Write out, exactly and only, the lines that run from the top of the records to the line with "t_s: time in". Include both ends; exclude pictures.

-------- DATA EXTRACTS

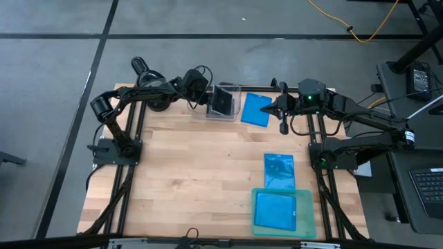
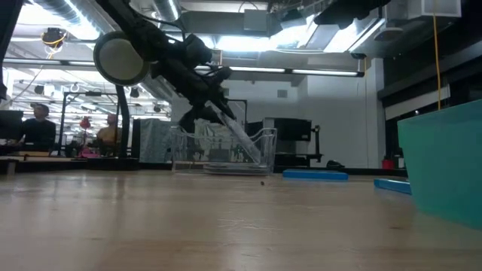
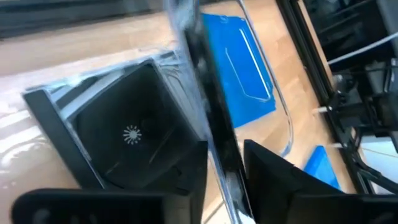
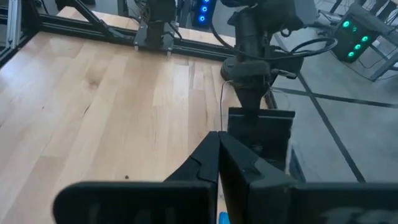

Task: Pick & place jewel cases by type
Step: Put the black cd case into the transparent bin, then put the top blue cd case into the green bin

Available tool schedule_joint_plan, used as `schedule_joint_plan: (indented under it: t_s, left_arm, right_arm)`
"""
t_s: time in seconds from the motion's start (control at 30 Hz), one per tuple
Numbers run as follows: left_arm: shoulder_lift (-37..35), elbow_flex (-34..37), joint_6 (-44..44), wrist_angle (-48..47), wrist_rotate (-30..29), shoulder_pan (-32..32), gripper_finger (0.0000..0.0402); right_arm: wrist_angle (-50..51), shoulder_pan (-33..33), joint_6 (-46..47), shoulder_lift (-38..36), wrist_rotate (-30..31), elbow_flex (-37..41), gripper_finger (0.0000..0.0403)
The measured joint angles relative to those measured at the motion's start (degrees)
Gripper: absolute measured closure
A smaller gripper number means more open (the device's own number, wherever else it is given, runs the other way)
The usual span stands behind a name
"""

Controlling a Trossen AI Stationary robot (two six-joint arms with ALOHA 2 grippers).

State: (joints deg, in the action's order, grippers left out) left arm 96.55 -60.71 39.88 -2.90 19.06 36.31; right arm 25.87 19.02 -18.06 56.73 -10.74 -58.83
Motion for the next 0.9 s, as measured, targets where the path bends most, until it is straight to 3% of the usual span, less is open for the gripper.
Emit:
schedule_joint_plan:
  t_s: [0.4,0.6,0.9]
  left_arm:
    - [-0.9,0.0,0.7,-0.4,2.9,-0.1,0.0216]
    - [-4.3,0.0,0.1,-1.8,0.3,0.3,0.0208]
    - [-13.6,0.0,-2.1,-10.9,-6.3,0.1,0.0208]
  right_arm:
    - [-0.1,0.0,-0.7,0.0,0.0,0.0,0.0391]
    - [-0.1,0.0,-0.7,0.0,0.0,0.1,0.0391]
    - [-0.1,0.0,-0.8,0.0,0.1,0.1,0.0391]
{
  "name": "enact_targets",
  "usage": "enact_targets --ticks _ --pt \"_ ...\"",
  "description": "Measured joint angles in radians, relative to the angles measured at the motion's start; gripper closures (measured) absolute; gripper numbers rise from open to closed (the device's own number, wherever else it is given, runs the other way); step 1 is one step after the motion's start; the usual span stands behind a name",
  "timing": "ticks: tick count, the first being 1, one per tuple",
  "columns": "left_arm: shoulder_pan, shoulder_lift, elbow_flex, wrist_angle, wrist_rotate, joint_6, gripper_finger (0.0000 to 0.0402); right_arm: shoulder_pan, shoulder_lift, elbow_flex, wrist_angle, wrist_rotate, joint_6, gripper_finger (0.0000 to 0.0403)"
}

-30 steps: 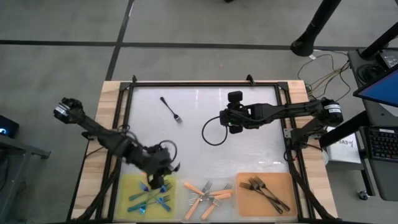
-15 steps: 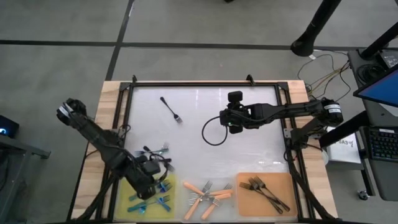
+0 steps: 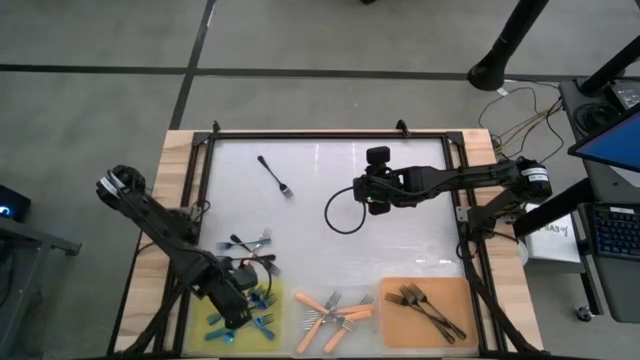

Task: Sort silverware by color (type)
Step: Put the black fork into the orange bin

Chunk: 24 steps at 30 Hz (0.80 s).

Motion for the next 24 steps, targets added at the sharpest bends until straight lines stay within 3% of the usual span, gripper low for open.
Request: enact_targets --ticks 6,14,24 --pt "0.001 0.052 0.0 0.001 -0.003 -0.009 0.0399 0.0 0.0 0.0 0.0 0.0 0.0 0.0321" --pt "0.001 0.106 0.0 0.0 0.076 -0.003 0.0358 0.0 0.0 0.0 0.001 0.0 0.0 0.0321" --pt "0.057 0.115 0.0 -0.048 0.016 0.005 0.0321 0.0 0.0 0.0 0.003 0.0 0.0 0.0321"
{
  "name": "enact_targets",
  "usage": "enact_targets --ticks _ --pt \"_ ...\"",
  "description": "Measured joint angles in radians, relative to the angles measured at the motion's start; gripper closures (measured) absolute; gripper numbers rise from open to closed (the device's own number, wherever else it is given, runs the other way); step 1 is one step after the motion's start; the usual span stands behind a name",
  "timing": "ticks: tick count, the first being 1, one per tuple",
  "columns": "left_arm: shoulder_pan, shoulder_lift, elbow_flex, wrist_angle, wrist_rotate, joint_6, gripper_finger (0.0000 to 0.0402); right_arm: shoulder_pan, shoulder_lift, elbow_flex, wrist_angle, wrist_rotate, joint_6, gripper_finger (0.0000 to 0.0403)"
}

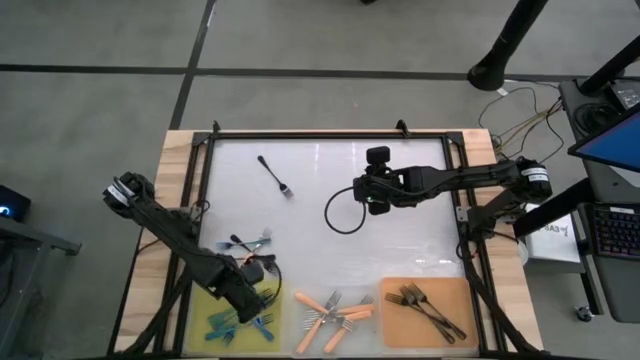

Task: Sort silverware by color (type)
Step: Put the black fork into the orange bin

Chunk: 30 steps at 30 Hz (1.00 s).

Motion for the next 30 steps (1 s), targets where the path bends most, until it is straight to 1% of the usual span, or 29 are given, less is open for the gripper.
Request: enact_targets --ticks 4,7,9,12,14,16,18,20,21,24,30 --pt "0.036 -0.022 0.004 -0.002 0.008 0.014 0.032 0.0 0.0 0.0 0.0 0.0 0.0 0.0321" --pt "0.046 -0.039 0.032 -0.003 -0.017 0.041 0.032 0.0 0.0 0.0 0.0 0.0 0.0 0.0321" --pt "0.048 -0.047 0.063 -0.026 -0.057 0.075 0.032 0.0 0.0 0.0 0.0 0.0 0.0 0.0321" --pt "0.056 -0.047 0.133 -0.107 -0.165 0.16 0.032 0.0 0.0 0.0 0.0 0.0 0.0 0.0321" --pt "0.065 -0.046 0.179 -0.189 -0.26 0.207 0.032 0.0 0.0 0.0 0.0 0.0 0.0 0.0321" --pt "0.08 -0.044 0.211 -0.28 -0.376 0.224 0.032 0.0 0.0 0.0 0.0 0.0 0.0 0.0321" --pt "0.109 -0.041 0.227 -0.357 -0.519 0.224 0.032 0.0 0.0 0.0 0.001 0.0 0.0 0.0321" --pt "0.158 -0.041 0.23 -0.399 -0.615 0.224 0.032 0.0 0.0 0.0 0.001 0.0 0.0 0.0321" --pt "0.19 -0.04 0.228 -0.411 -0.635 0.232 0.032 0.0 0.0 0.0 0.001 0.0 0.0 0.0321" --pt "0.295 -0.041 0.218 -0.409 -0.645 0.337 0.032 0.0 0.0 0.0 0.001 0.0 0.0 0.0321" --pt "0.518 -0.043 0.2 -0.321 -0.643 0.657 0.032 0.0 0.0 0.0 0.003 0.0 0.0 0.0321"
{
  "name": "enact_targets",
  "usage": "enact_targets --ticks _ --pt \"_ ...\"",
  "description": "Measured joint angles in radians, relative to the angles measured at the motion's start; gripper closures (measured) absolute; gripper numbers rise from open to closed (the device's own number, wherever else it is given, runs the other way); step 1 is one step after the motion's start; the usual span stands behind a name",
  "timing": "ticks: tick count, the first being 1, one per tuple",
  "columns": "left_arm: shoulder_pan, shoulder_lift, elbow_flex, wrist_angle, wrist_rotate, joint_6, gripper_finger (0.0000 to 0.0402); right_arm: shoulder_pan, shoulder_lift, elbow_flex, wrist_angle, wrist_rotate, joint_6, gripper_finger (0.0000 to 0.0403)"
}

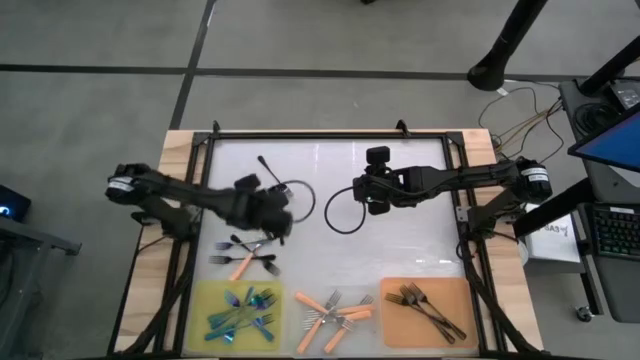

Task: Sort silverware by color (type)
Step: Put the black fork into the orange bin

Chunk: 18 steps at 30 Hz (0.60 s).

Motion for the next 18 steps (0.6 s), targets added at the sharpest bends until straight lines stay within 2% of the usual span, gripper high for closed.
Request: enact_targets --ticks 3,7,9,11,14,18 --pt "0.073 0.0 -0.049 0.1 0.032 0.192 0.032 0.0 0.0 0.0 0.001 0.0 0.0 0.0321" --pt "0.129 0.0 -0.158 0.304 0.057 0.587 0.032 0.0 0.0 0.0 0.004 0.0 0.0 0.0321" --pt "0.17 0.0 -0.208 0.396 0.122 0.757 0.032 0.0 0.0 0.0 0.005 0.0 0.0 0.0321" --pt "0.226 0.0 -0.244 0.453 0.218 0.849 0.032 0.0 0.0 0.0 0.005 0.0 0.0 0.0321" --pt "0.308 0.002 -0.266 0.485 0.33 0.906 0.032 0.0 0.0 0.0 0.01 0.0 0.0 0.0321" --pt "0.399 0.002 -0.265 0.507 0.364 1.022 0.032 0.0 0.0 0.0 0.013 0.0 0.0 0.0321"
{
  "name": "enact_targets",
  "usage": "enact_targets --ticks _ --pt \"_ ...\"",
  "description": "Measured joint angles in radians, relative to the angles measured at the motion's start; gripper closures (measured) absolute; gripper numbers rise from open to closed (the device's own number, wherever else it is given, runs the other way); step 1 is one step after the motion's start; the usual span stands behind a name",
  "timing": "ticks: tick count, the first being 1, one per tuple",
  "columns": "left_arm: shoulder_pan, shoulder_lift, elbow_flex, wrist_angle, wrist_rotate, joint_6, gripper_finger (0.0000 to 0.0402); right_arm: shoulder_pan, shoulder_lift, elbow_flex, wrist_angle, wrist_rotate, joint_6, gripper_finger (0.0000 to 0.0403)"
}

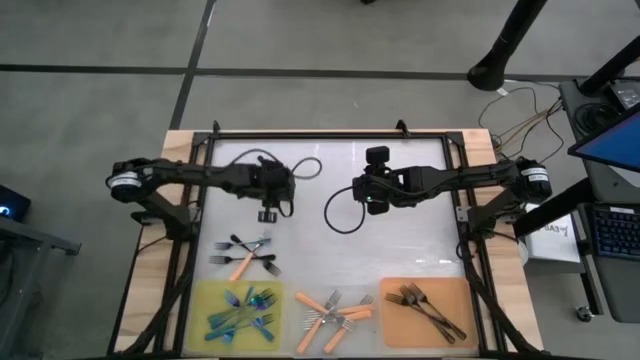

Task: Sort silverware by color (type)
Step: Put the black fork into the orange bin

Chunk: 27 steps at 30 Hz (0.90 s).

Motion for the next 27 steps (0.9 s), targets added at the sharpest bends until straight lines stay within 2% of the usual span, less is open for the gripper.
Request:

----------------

# SOLUTION TO THIS EXERCISE
Task: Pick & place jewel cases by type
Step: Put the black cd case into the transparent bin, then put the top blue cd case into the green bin

Available tool schedule_joint_plan, used as `schedule_joint_plan: (indented under it: t_s, left_arm, right_arm)`
"""
t_s: time in seconds from the motion's start (control at 30 Hz), one per tuple

This response contains the complete answer.